From drones to the DNA in a shrimp's gut, our capacity to observe the ocean seems to be limited only by our imagination. All this accumulating data is potential evidence in support of sustainable management of the marine environment. But is evidence enough? Weak governance and corruption enable illegal fishing, such as that perpetrated by Chinese, Russian, and European vessels in West Africa, and trade such as the global trade in shark fins.
In this edition we present reports and updates from the front line of ocean observation. From the shallow seas to the deepest ocean, we hear how scientists are examining ecosystems using traditional ecological methods and by working with the communities that depend on them, but also through the use of remotely operated vehicles, drones and environmental DNA.
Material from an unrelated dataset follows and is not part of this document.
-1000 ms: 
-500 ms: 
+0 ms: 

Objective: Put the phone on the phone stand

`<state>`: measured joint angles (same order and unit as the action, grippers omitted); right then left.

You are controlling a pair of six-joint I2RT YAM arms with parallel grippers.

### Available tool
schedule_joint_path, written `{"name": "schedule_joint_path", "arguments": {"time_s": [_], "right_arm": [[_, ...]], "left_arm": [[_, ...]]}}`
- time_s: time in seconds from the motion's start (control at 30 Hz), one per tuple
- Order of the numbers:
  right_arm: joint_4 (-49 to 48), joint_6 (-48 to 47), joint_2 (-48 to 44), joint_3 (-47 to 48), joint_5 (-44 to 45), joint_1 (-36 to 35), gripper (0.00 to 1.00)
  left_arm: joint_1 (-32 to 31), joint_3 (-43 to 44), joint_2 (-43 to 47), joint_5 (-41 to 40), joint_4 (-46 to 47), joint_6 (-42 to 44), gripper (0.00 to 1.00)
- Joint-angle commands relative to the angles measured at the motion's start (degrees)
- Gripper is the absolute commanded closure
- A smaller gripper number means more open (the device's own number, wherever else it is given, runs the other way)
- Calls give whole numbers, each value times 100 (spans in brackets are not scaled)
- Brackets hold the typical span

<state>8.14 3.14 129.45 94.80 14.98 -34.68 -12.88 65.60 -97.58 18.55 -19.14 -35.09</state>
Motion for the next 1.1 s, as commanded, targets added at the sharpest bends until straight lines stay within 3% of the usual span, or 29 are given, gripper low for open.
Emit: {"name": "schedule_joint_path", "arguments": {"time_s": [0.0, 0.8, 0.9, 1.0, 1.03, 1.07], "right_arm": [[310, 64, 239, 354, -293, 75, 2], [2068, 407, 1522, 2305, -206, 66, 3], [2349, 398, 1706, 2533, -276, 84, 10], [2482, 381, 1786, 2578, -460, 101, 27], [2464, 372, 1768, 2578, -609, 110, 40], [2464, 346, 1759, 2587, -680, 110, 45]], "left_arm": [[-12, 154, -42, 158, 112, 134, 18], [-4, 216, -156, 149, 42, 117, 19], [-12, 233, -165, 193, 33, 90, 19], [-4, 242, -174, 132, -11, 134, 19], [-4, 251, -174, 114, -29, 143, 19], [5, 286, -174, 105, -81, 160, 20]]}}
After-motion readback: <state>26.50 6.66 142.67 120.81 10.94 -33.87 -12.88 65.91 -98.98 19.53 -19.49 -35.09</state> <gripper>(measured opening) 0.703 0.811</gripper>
In our cover story Professor Alex Rogers shares his love for the features and creatures of the deep sea, and highlights a major initiative that aims to fill the knowledge gaps that hinder protection of these remote but vital ecosystems. An unlikely but defendable segue takes us to deepest Didcot in southern England where the ocean of one of Saturn's moons is being simulated to probe its potential to harbour life.
Research into highly productive coastal ecosystems that are not coral reefs is under-resourced. Kelps are large, brown, canopy-forming seaweeds that are distributed across around a quarter of the world’s coastlines. Seagrass meadows are accessible sources of food for millions of people, especially in the tropics. Both underpin critical ecological processes and provide habitat for commercially important species. Large-scale losses of kelp forests and seagrass beds are taking place and I hope the articles in this edition help spread appreciation of the vital services these ecosystems provide, beyond those who study them or depend on them for a livelihood.
In a recent paper in Marine Policy Richard Stafford questions the current focus on ocean plastics while more critical threats to the ocean exist. Plastic is visible and connected to our daily lives (see the article on microfibres on page 26). With so many competing issues vying for our attention, the current media interest in ocean plastics is raising awareness of human impacts on the ocean. This may lead us to reflect more widely on how our behaviours and choices impact the natural environment. However, plastics are not the primary threat to the ocean, and, as Stafford argues, such singleissue focus distracts us from the profound and systemic changes needed to stay within 1.5° C of warming as urged by the IPCC report. The challenge for our community is to weave a coherent narrative about ocean issues that puts the topic of the day in context.